Театр Гюго, с его героическим пафосом, был порождением периода народного подъема, начавшегося накануне июльской революции и продолжавшегося на протяжении первой половины 30-х годов (драма «Рюи Блаз» была последним отголоском этого подъема). Когда же героическая волна народных восстаний пошла на убыль, романтическому театру, потерявшему свою питательную почву, пришлось сойти с французской сцены.
Кризис захватил в 40-х годах не только драму, но и все творчество Гюго. Его политические взгляды этих лет смутны и неопределенны, после периода столь бурной активности в области поэзии, прозы и драматургии, он как будто замолкает, в течение нескольких лет ничего не публикуя. В то же время впервые происходит официальное признание Гюго: в 1841 г. его избирают в члены Академии, в 1845 г. он получает звание пэра Франции. Враги поэта не преминули использовать эти обстоятельства, чтобы объявить (в газете «Насьональ», например), что «поэт Гюго умер», а вместо него надо «приветствовать виконта Гюго, лирического пэра Франции»[32].

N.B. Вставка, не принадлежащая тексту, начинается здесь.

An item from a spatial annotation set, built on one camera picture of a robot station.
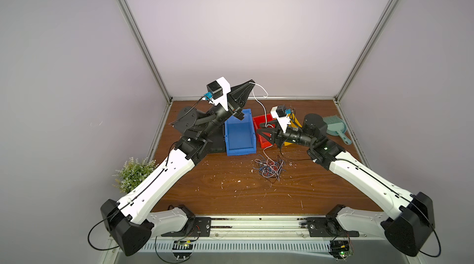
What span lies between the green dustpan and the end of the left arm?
2.45ft

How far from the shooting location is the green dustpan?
3.28 ft

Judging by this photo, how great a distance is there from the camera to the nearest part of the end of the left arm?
1.54 ft

Однако недоброжелатели, провозгласившие «смерть поэта», не знали, что он уже работал в это время над первыми набросками «Отверженных» и создавал прекрасные лирические стихотворения, которые составят книгу «Созерцания».
Во второй половине века, после многих испытаний, романтизму Гюго суждено было возродиться с новой и поистине громадной силой.
II
ГОДЫ ИЗГНАНИЯ
(1851–1870 гг.)
1. Политический изгнанник Второй империи»,
«Возмездие» и «Наполеон Малый»
Новый этап жизни и творчества Гюго, который зарубежные исследователи с полным основанием называют «новым рождением» писателя, связан с такими крупными политическими событиями, как февральская революция 1848 г. и государственный декабрьский переворот 1851 г.
После февральской революции, сбросившей июльскую монархию и установившей во Франции Вторую республику, Гюго выставляет свою кандидатуру в парламент и становится депутатом Учредительного, а затем Законодательного собрания. Однако республика 1848 года не отвечала интересам народных масс. За ее прекраснодушной фразой, провозгласившей равенство и братство, за обещанием прекратить «страшное недоразумение, существующее между классами», фактически происходило полное приспособление к условиям буржуазного строя. Особенно наглядно сущность Второй республики проявилась во время подавления парижского рабочего восстания в июне того же 1848 г. Рабочие, недовольные результатами февральской революции, впервые самостоятельно выступили против класса эксплуататоров за свои права. Это восстание Ленин назвал первой великой гражданской войной между пролетариатом и буржуазией[33].
Самостоятельное выступление пролетариата ошеломило Гюго. Исходя из старого понимания народа, будто бы все еще единого в своих «третьесословных» устремлениях против феодализма и монархии, он продолжал причислять буржуазию к народу («Напрасно хотели сделать буржуазию классом. Буржуазия — это просто-напросто удовлетворенная часть парода», — скажет Гюго в «Отверженных»). Поэтому июньское восстание парижского пролетариата показалось ему вначале простым недоразумением — «восстанием народа против самого себя». В то же время большой и чуткий художник сумел услышать в нем и «священную ярость труда, взывающего о своих правах» (8, 8).